イーストウッドは役者として『グラン・トリノ』以来、4年ぶりのスクリーン登場。
本作で監督デビューを果たしたロバート・ロレンツは、イーストウッド自らが、唯一愛弟子として認めている人物である。
落ち着きのある抑えた演出方法は、師匠 イーストウッド譲りなのだろう。
主演で大リーグの老スカウトマンを演じるクリント・イーストウッド。
加齢とともに、目に問題を抱えた初老の男(ガス)の生き様を描いた物語であり、
瓦解した父と娘(ミッキー)との絆を再生する物語でもある。
加齢という言葉が、身近な私事として響いた。
昨年、定期検診をしたときのことである。
送られたきた検査結果に、「加齢性黄斑症」の疑いがあり、眼科で再検査をするようにとの但し書きが添えられていた。
この、映画でガスが疑われたのと同じ病。
精密検査を行ったが、特段症状があるわけでもなく、要経過検査ということで1年過ごした。
この病は、はじめ自覚症状がなく進行する。
しかし、年齢とともに、ある段階から目の中心部がかすむ、あるいは線が歪んで見えるなどの
支障が生じ治癒が難しい。
今年の定期検診では、症状に変化が見られないとのことで、引き続き要経過検査となった。

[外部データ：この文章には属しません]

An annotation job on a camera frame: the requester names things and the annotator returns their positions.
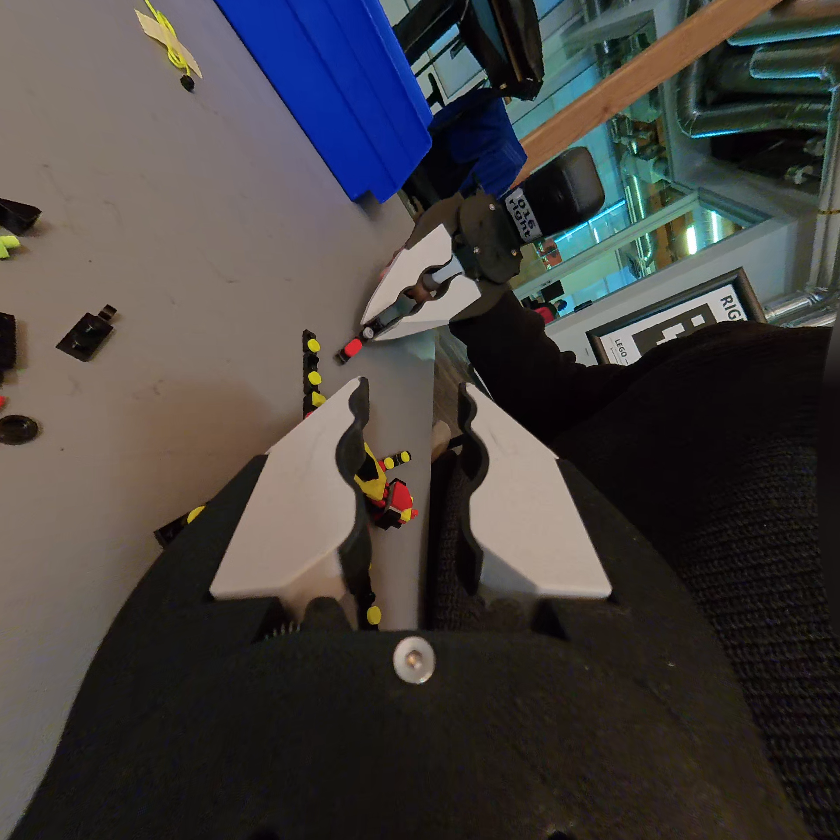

年老いていくことは、誰にもどんなことをしても、止めることはできない。
大団円で終わればと、誰もが思うが、そうはならないのが大方の人生。
しかも、日ごとに何かに追い立てられ、自らの肉体が崩れていく醜さと向かい合う日々。
では、どうやって「歳を重ねること」を体現すればいいのだろうか?
大声をだすわけでもない。
過剰な演技をするでもない。
イーストウッドの振る舞いから、学ぶべきことがあった。
その答えを、この映画で垣間みた。
・時代に合わせる必要なんかない。
・身勝手やればいい。
・若者を苦しめてやればいい。(笑)
・現実に向き合い、静かに戦い続けること。
原題がそれを示唆している。
『TROUBLE WITH THE CURVE』
まっすぐな人生なんて、面白くない。
「人生の特等席」は自らが決めることである、と。